THE TASK:
From the listing below, set down exactly the lines between the one holding "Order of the" and the one holding "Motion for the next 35", inclusive. No other line is wanted.

RECORDED INFORMATION:
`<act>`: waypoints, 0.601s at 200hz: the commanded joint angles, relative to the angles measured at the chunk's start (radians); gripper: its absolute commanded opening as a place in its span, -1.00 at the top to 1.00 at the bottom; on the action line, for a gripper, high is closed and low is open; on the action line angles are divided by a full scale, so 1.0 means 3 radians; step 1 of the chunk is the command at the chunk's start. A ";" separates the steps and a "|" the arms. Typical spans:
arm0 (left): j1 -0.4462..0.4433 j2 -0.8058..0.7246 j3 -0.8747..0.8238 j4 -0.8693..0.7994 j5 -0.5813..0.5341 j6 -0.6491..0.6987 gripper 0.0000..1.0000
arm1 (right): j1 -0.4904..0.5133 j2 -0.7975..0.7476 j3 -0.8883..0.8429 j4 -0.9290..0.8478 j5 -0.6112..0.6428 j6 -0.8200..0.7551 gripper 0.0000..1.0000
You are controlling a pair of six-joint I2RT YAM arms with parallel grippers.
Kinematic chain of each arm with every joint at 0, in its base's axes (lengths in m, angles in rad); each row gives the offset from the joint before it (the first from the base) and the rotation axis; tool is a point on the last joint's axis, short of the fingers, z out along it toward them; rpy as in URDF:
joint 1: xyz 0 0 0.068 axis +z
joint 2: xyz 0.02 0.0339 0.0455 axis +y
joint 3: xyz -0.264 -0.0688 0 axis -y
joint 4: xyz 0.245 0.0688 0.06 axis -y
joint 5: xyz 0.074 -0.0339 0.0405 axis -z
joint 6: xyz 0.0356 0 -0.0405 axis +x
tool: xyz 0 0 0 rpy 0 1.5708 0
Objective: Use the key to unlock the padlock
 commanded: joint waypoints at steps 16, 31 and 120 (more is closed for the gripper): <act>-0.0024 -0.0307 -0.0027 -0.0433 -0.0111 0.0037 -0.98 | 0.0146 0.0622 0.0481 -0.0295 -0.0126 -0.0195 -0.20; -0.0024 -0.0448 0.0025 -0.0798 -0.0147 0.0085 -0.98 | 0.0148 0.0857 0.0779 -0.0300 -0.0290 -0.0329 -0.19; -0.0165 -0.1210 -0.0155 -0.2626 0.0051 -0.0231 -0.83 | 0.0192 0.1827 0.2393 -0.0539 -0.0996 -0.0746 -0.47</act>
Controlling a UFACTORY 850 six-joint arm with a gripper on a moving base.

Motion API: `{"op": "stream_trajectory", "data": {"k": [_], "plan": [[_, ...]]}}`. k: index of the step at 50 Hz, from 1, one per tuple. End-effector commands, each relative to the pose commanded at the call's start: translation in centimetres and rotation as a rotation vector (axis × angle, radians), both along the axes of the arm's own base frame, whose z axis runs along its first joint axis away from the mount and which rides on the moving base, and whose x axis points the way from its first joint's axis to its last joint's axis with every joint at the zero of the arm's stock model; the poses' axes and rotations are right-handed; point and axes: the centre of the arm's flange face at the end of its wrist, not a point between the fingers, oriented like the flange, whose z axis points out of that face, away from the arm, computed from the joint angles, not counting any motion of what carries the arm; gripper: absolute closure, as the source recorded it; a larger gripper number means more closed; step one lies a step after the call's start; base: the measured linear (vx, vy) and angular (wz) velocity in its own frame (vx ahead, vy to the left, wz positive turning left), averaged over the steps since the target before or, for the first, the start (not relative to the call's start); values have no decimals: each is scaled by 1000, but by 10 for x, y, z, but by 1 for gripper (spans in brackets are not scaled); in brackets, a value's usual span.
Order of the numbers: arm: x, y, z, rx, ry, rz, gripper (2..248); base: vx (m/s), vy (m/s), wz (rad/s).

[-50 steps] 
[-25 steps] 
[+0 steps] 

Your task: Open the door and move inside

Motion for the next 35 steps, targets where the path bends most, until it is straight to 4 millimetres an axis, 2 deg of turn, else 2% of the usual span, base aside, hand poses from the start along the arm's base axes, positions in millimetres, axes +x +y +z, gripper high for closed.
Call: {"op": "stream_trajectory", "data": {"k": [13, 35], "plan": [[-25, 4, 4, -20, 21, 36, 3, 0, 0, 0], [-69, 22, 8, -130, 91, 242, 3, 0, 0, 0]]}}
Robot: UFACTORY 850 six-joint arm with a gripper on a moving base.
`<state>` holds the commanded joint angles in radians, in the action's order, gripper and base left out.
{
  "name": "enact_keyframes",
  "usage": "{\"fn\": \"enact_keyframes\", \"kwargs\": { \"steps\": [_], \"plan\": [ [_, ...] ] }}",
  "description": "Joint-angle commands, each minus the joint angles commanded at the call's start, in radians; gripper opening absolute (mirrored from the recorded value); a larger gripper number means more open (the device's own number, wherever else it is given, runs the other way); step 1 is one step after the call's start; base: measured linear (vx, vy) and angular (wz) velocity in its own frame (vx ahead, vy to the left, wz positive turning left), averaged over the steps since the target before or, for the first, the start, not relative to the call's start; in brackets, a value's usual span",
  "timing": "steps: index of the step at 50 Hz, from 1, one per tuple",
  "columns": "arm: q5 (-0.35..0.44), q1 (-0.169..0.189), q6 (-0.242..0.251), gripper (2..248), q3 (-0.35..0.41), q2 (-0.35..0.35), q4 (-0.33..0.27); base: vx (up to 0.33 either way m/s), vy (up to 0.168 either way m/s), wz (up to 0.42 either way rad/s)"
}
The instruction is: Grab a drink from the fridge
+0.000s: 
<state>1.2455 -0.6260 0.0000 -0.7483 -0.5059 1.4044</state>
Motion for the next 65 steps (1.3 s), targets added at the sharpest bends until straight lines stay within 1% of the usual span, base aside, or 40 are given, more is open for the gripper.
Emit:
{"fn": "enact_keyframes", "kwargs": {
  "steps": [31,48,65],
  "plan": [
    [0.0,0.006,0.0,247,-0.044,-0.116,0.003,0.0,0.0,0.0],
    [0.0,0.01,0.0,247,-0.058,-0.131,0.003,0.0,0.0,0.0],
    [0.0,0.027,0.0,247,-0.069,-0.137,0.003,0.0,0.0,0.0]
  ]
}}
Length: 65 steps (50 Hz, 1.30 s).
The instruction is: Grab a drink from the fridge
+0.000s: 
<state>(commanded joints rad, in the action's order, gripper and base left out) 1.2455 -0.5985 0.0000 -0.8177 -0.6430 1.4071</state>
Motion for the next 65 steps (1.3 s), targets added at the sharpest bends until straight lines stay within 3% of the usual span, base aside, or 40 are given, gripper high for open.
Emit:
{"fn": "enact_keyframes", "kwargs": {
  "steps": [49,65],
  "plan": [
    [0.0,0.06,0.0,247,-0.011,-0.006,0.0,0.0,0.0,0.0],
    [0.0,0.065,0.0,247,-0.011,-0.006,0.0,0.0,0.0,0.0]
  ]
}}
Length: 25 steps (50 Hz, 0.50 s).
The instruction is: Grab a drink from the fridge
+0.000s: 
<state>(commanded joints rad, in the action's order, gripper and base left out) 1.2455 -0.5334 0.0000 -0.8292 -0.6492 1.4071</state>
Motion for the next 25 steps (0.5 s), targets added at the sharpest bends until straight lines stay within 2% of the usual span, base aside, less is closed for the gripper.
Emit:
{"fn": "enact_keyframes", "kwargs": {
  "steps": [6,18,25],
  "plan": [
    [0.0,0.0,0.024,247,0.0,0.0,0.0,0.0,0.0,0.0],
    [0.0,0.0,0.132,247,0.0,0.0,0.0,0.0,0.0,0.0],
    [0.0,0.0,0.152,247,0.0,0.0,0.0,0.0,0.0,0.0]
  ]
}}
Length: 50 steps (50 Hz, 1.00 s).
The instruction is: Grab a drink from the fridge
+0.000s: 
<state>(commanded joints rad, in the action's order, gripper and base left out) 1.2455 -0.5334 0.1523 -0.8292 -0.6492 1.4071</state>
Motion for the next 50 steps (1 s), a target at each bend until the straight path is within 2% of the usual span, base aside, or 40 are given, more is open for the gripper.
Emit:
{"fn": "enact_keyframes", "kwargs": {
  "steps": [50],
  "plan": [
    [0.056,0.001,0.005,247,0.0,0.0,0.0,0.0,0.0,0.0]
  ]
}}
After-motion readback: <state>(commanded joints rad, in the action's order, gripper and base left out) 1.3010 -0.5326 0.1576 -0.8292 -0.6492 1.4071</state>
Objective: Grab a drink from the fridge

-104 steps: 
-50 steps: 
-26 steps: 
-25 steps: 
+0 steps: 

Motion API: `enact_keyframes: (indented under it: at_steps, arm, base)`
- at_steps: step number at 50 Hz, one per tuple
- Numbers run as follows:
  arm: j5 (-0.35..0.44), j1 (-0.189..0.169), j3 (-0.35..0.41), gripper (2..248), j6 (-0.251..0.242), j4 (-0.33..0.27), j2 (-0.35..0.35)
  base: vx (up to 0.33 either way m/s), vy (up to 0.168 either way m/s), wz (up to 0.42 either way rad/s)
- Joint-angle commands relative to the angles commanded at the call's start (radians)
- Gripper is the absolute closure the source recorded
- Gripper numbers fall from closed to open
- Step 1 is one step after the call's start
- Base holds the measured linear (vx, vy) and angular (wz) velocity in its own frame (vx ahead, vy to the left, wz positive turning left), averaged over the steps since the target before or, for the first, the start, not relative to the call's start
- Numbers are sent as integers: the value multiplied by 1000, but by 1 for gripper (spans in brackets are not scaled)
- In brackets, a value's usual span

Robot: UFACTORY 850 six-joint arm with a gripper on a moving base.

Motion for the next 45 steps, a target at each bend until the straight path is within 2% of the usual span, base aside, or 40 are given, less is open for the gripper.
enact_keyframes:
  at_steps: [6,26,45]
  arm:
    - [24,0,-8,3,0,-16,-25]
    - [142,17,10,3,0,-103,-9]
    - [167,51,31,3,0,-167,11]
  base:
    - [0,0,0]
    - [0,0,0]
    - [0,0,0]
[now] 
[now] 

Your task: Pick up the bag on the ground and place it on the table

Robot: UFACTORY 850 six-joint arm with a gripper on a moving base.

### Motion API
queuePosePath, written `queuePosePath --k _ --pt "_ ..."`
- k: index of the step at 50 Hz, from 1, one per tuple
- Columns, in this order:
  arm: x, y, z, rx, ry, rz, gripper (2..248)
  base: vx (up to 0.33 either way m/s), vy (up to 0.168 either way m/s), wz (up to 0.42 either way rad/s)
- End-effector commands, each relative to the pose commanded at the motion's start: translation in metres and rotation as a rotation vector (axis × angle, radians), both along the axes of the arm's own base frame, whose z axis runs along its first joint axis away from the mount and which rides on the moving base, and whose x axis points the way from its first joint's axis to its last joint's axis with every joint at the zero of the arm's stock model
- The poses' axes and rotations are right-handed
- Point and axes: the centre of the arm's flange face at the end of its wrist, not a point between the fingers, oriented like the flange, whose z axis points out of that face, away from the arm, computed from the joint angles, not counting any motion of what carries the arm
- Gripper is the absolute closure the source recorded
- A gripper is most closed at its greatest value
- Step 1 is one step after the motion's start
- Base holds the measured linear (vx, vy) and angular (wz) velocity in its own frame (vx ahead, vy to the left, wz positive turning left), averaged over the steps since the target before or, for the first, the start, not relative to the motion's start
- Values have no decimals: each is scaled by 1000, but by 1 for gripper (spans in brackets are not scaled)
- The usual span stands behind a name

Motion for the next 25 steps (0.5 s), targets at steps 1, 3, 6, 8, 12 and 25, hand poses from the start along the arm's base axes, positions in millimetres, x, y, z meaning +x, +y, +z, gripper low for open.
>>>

RESULT:
Order of the numbers: arm: x, y, z, rx, ry, rz, gripper (2..248); base: vx (m/s), vy (m/s), wz (rad/s).

[-50 steps] 
[-25 steps] 
[+0 steps] 

Your task: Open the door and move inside

Motion for the next 35 steps, targets where the path bends most, until it is straight to 4 millimetres an axis, 2 deg of turn, else 2% of the usual span, base aside, hand poses from the start along the arm's base axes, positions in millimetres, axes +x +y +z, gripper high for closed.

The response to the exercise is now finished.